*Assignment:* Give again, word for word, each line from the top of the listing through the line that holds "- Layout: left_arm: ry".

▶

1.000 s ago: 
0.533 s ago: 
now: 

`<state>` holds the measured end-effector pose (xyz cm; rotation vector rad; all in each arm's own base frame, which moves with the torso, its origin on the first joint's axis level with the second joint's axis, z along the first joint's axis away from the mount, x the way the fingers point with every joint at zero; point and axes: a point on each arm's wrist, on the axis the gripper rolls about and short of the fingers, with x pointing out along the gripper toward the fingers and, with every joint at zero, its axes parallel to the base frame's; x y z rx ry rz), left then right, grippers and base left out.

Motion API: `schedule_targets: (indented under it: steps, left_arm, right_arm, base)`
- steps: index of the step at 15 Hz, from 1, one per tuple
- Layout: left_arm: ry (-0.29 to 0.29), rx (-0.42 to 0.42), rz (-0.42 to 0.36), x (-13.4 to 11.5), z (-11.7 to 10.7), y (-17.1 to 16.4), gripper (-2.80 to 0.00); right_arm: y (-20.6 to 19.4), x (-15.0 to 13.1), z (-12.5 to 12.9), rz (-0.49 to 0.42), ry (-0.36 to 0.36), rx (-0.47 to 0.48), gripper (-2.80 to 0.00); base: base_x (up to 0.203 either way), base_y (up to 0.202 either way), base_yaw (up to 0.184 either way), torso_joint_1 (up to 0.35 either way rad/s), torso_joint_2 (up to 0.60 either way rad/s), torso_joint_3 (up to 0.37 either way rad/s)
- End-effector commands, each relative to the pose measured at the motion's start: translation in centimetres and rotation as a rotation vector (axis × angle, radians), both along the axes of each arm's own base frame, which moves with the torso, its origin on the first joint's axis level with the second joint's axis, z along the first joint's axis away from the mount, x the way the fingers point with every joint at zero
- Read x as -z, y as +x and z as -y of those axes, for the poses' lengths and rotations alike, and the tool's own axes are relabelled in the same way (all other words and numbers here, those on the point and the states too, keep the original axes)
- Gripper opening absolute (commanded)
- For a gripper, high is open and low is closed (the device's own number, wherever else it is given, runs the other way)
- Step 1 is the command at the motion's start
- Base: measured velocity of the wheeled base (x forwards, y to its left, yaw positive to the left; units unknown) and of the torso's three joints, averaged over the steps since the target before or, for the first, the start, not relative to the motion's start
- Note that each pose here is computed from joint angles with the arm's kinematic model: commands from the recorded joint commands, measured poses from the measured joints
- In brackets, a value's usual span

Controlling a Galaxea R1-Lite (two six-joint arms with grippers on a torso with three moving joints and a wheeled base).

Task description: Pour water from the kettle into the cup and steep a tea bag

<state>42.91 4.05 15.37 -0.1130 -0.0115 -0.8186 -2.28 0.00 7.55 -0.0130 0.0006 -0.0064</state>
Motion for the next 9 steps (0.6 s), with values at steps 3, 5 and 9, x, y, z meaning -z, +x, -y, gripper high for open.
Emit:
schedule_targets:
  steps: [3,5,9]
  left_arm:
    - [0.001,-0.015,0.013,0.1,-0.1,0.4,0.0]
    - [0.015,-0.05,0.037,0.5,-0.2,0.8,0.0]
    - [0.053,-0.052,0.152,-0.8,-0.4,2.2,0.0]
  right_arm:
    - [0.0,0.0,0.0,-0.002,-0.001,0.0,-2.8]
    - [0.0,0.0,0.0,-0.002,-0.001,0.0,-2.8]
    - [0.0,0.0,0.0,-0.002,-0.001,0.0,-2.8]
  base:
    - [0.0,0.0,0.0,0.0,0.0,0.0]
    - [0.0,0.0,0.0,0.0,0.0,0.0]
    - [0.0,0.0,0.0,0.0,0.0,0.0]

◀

*Your solution:*
1.000 s ago: 
0.533 s ago: 
now: 

`<state>` holds the measured end-effector pose (xyz cm; rotation vector rad; all in each arm's own base frame, which moves with the torso, its origin on the first joint's axis level with the second joint's axis, z along the first joint's axis away from the mount, x the way the fingers point with every joint at zero; point and axes: a point on each arm's wrist, on the axis the gripper rolls about and short of the fingers, with x pointing out along the gripper toward the fingers and, with every joint at zero, its axes parallel to the base frame's; x y z rx ry rz), left then right, grippers and base left out.

Motion API: `schedule_targets: (indented under it: steps, left_arm, right_arm, base)`
- steps: index of the step at 15 Hz, from 1, one per tuple
- Layout: left_arm: ry (-0.29 to 0.29), rx (-0.42 to 0.42), rz (-0.42 to 0.36), x (-13.4 to 11.5), z (-11.7 to 10.7), y (-17.1 to 16.4), gripper (-2.80 to 0.00); right_arm: y (-20.6 to 19.4), x (-15.0 to 13.1), z (-12.5 to 12.9), rz (-0.49 to 0.42), ry (-0.36 to 0.36), rx (-0.47 to 0.48), gripper (-2.80 to 0.00); base: base_x (up to 0.203 either way), base_y (up to 0.202 either way), base_yaw (up to 0.184 either way), torso_joint_1 (up to 0.35 either way rad/s), torso_joint_2 (up to 0.60 either way rad/s), torso_joint_3 (up to 0.37 either way rad/s)

No additional output will be generated.